A BIG bank has set aside £1.2billion to pay to victims of the car finance scandal...
A BIG bank has set aside £1.2billion to pay to victims of the car finance scandal.
Lloyds Banking Group put the money aside earlier this year but today said it would keep the provision for motor finance claims after the Supreme Court ruling last week.
Amount reserved in millions for potential car finance compensation pay-outs
Although the court went largely in favour of the banks, it still left them facing millions of potential compensation claims.
In a statement, Lloyds Banking Group said: “The group currently believes that if there is any change to the provision it is unlikely to be material in the context of the group.”
It added that the provision will continue to be reviewed for any further information that becomes available, with an update provided as and when necessary.
The news comes after the Financial Conduct Authority (FCA) said yesterday that it would consult on a redress scheme for motorists who claim to have been overcharged.
It estimates that the total bill could be between £9billion and £18billion.
The cost is likely to be much lower than earlier estimates, which had suggested it could be more than £30billion.

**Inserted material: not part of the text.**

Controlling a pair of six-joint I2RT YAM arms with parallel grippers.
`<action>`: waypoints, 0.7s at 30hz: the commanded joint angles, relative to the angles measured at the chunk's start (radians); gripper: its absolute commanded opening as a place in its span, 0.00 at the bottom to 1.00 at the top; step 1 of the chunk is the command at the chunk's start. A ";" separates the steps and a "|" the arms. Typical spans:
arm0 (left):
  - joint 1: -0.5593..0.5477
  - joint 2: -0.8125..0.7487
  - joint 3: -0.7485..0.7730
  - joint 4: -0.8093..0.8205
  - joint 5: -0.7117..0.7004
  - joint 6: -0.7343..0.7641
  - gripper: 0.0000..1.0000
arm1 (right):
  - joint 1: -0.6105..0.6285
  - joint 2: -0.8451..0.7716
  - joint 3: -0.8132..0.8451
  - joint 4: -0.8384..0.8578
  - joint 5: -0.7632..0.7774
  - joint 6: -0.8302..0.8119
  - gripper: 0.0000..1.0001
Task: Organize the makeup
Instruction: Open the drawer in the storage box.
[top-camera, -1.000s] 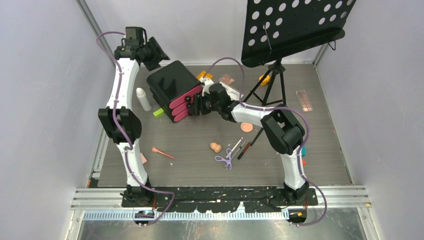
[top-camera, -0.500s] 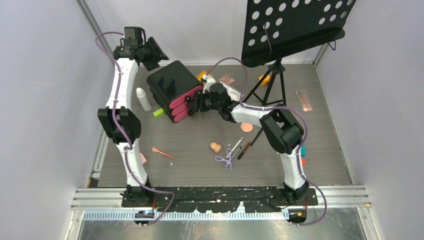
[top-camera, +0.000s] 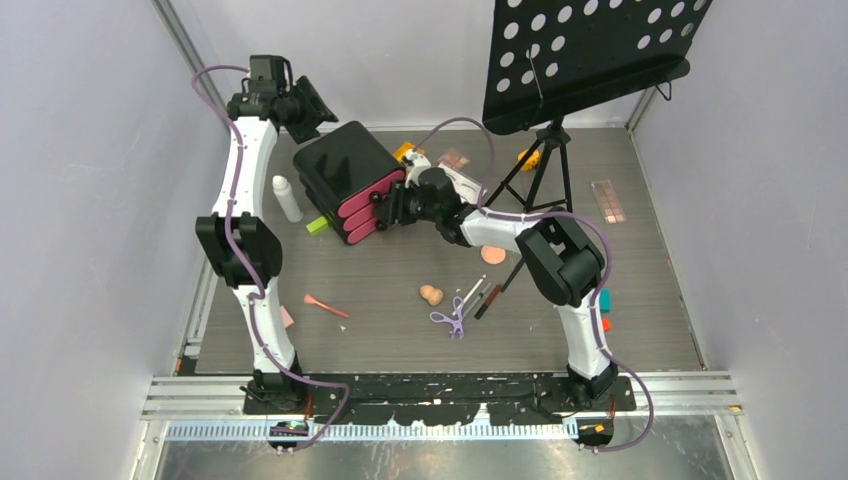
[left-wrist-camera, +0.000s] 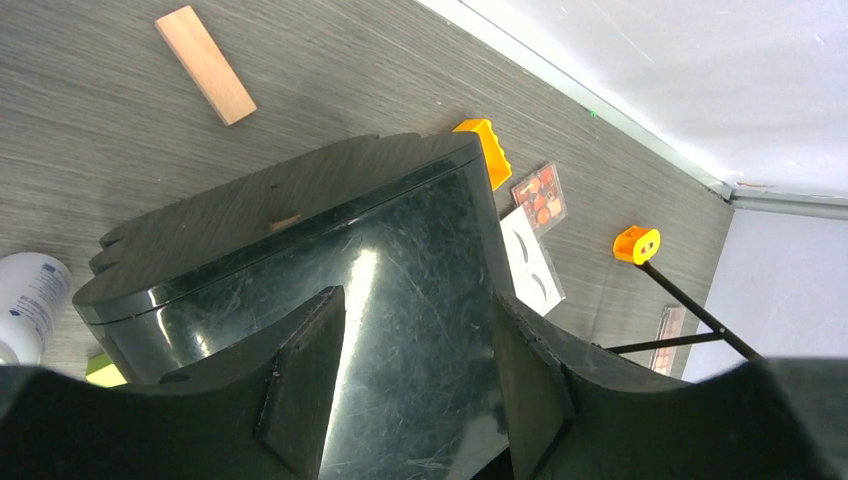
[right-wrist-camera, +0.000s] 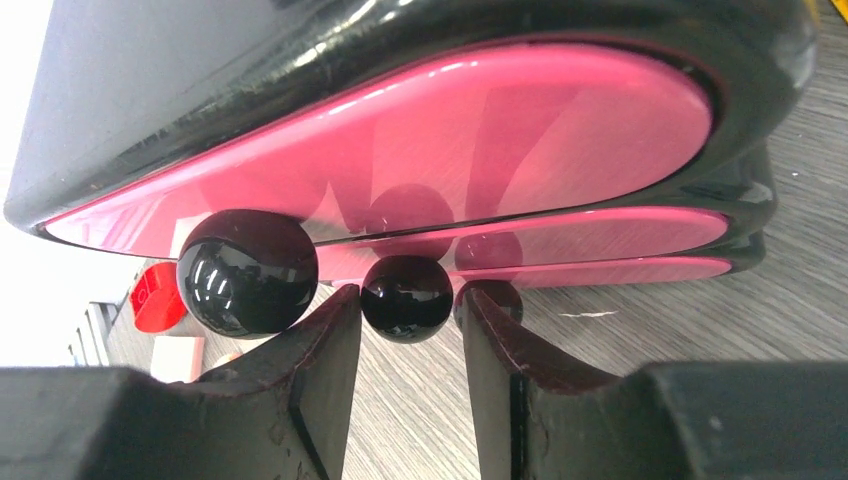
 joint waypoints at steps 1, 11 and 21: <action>0.007 -0.050 -0.004 0.012 0.023 0.014 0.57 | 0.006 0.025 0.036 0.083 0.022 0.019 0.45; 0.007 -0.047 -0.005 0.013 0.020 0.020 0.57 | 0.006 -0.018 -0.025 0.096 -0.004 0.014 0.31; 0.007 -0.036 0.002 0.016 0.017 0.020 0.57 | 0.006 -0.170 -0.202 0.049 0.006 -0.027 0.30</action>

This is because on Friday the Supreme Court overturned an earlier Court of Appeal judgement that had widened the scope of valid claims.
There had been fears that if the Supreme Court upheld the ruling it would have caused pain for Chancellor Rachel Reeves as it could have had a wider impact on the economy.

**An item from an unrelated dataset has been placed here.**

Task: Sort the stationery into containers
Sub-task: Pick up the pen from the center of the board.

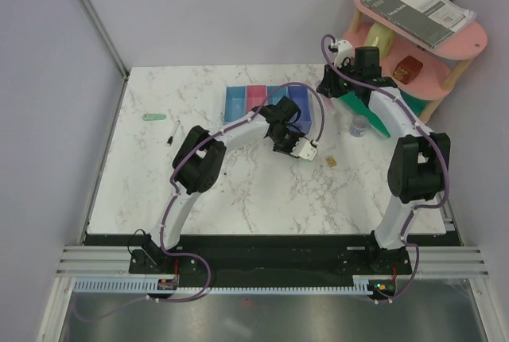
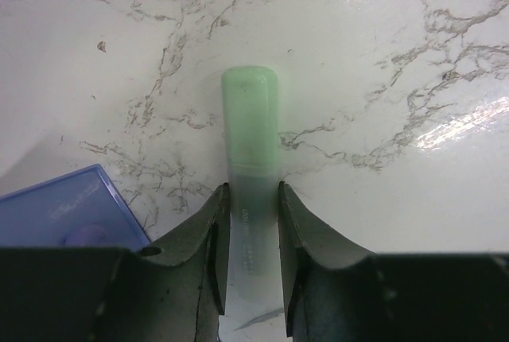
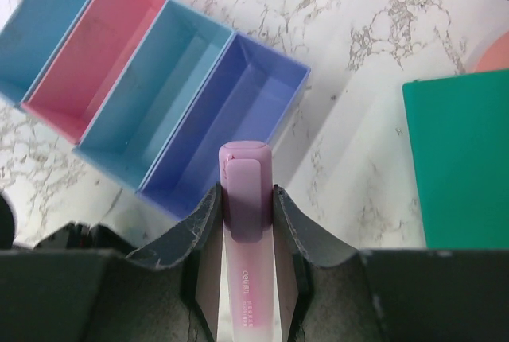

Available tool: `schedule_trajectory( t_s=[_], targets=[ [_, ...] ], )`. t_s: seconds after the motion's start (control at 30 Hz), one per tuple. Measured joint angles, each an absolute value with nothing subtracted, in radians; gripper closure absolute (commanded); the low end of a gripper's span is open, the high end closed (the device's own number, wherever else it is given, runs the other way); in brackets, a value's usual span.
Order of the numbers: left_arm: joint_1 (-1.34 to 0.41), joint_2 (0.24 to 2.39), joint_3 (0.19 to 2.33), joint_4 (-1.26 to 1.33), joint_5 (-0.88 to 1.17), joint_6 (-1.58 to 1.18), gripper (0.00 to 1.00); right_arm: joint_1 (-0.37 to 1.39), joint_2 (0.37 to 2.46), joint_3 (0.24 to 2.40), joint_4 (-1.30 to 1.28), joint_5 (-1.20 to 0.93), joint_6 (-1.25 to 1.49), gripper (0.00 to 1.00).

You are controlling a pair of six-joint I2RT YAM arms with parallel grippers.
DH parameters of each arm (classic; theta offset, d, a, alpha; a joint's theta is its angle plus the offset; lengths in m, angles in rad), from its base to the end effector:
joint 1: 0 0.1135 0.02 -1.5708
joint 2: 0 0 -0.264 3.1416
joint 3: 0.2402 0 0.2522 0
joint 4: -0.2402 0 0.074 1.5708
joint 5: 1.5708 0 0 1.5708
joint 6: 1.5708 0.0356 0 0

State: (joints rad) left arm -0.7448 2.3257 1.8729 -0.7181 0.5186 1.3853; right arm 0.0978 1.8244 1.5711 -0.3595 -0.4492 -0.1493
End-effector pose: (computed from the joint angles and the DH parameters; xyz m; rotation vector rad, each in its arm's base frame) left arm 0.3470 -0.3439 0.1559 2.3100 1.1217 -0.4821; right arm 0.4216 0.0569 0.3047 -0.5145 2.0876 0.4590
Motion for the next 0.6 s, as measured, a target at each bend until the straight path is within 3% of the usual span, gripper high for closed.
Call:
schedule_trajectory(
  t_s=[0.6],
  targets=[
    [-0.766, 2.172, 1.678, -0.806, 0.499, 1.233, 0.98, 0.188, 2.12, 1.692, -0.126, -0.411, 0.043, 0.7]
  ],
)
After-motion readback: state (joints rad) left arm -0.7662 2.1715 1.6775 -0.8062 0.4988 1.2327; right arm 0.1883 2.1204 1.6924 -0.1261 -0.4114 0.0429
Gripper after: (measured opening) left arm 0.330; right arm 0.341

Fearing this outcome, major banks have already set aside more than £1.5billion to prepare for potential claims.
Banking analysts at RBC estimated the cost would be £11.5billion pounds, which if true would leave several banks with not enough cash set aside.
Other major banks have also reserved cash for potential car finance compensation payouts.

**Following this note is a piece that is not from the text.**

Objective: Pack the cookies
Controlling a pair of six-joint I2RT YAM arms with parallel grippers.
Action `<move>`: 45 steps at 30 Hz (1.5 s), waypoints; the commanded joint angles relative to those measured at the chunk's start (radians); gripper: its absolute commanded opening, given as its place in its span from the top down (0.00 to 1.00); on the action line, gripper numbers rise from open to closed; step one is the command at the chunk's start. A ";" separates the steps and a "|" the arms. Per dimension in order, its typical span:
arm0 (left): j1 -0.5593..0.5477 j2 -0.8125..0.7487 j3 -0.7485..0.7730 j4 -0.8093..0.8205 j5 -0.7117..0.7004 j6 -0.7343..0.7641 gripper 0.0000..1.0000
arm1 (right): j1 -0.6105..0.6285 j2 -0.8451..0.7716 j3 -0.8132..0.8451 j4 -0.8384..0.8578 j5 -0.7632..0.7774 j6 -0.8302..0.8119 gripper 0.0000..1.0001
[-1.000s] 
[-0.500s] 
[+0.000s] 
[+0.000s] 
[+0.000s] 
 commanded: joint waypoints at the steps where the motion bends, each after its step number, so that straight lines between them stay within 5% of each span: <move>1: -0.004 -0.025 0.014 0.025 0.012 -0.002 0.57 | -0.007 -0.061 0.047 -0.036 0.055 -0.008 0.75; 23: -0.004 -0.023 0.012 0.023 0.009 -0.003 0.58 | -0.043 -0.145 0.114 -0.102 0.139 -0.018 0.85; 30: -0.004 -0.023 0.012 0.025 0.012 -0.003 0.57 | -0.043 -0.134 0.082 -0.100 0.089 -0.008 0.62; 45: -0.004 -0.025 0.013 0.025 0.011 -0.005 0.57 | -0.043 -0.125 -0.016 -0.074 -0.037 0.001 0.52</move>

Among them is Santander, which has a reserve of £295million.
Meanwhile, Close Brothers has set aside £165million.
It gave no update on whether it would set aside more money in its update today.
Northridge and First Rand have also built up reserves of £143million and £140million respectively.
Drivers who took out personal contract purchase (PCP) or hire purchase agreements before January 28, 2021 could be eligible for compensation.
Many of these motorists were impacted by “discretionary commission arrangements” (DCAs), which were in place for 40% of car finance deals before this date.
Under DCAs, brokers and dealers could increase the interest rates they charge drivers without informing them, allowing them to earn higher commissions.
The FCA banned these arrangements in January 2021.
As a result, anyone affected by a DCA could now be entitled to compensation.
You are unlikely to be able to claim compensation for a car finance agreement taken out before April 6, 2007 as this is when the Financial Ombudsman began to handle motor finance complaints.
Between 2007 and 2020, around 14.6million car finance agreements were made under DCAs.
But the FCA said that drivers who took out deals without DCAs could still be eligible for compensation if excessive commission was involved.
This could mean that drivers who signed up for a DCA after 2021 may be entitled to compensation depending on their circumstances.
Compensation claims will be assessed on a case-by-case basis.
Households with multiple vehicles could make more than one claim.
For example, a household could receive two payments of £950 each, which total £1,900.